Only the lines from the beginning of the data below through the line that contains "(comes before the" should be repeated, exactly as written.

(DATA begins)

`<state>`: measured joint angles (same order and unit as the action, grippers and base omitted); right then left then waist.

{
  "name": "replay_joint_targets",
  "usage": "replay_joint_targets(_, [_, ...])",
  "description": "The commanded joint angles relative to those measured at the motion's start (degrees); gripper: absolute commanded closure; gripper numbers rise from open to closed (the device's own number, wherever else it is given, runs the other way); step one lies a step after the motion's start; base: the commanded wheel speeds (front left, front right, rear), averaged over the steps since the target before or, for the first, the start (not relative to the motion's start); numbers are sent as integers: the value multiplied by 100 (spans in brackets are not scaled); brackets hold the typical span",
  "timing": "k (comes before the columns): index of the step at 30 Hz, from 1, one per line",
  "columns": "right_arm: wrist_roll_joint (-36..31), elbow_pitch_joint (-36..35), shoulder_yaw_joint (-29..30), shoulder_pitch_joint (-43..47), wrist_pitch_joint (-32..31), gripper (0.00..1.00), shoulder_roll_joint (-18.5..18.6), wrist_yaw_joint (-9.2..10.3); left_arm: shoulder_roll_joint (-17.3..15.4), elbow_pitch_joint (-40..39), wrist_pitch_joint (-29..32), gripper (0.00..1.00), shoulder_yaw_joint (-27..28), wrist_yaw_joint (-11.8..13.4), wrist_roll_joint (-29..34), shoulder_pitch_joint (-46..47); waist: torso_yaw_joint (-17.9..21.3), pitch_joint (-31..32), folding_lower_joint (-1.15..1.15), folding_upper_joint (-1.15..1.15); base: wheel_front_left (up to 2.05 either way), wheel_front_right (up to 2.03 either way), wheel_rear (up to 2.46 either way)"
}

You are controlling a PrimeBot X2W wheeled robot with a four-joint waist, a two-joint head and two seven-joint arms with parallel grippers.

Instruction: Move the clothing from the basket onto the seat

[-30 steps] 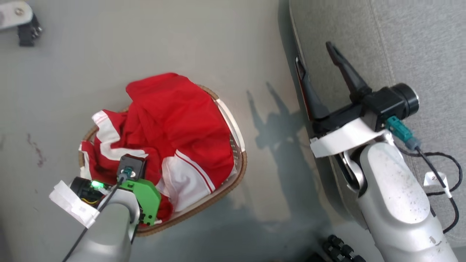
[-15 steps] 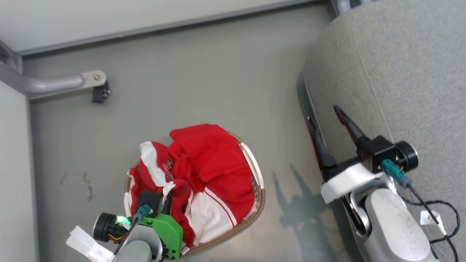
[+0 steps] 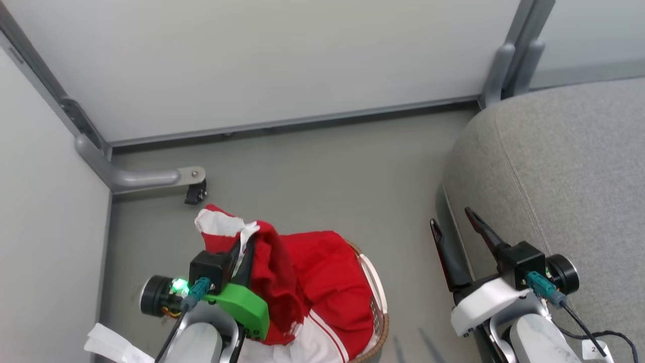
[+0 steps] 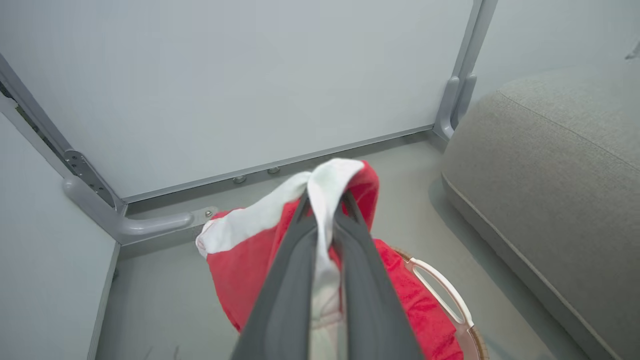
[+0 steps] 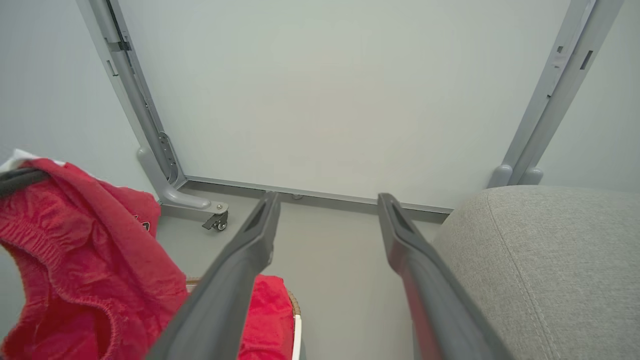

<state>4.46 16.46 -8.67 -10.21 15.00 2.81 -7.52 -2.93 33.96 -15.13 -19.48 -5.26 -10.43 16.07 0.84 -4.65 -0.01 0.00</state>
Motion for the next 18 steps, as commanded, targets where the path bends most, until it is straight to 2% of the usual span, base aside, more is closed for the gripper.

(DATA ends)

- _SOLUTION FOR THIS EXERCISE_
`<state>`: measured joint angles (same order and unit as the action, grippers and base omitted); right then left then waist.

{
  "name": "replay_joint_targets",
  "usage": "replay_joint_targets(_, [_, ...])",
  "description": "The commanded joint angles relative to those measured at the motion's start (degrees); gripper: absolute commanded closure; gripper numbers rise from open to closed (the device's own number, wherever else it is given, runs the other way); step one lies a step after the motion's start; base: the commanded wheel speeds (front left, front right, rear), averaged over the steps since the target before or, for the first, the start (not relative to the motion's start); numbers are sent as integers: the value multiplied by 100 (spans in brackets are not scaled); brackets hold the typical span",
  "timing": "k (comes before the columns): index of the step at 30 Hz, from 1, one per line",

The answer given is complete as it stands.